COLLECTED MATERIAL:
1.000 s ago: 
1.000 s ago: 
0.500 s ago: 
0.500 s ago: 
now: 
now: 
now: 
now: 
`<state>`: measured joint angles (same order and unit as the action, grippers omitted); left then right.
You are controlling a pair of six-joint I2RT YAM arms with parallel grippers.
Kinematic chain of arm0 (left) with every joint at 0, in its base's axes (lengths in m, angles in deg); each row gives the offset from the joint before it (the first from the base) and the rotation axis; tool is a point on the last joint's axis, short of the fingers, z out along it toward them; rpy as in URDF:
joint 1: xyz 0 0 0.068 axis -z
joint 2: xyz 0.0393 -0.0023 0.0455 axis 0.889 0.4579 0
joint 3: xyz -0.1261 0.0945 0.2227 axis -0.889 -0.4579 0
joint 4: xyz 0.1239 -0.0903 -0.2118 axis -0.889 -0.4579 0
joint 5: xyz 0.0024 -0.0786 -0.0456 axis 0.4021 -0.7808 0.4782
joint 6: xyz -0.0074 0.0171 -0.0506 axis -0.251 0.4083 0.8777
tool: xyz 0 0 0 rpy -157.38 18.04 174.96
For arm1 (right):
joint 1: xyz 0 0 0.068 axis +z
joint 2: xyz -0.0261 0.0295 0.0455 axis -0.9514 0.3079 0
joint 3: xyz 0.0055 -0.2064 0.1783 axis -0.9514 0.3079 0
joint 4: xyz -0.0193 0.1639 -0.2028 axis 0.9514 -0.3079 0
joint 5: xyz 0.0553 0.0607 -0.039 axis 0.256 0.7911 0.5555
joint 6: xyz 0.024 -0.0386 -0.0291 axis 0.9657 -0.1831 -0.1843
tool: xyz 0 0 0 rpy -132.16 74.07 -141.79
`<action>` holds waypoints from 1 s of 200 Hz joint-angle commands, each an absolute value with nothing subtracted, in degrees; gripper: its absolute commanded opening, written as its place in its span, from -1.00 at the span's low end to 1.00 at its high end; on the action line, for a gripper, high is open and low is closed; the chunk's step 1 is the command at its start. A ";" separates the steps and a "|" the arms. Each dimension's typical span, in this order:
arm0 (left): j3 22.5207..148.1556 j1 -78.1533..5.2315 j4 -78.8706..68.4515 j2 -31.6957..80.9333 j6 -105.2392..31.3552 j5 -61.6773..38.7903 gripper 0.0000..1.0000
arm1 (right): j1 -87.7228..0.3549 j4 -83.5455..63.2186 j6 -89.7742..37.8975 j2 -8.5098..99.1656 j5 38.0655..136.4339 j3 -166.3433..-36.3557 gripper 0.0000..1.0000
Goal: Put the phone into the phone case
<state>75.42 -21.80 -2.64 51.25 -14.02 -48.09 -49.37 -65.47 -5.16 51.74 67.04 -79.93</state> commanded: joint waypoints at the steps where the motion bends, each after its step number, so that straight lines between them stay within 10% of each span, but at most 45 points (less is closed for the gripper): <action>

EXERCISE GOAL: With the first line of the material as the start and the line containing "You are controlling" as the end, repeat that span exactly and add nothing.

RESPONSE:
1.000 s ago: 
1.000 s ago: 
0.500 s ago: 
0.500 s ago: 
now: 
now: 
now: 
now: 
`<state>`: measured joint angles (same order and unit as the action, grippers omitted); left then right.
You are controlling a pair of six-joint I2RT YAM arms with parallel grippers.

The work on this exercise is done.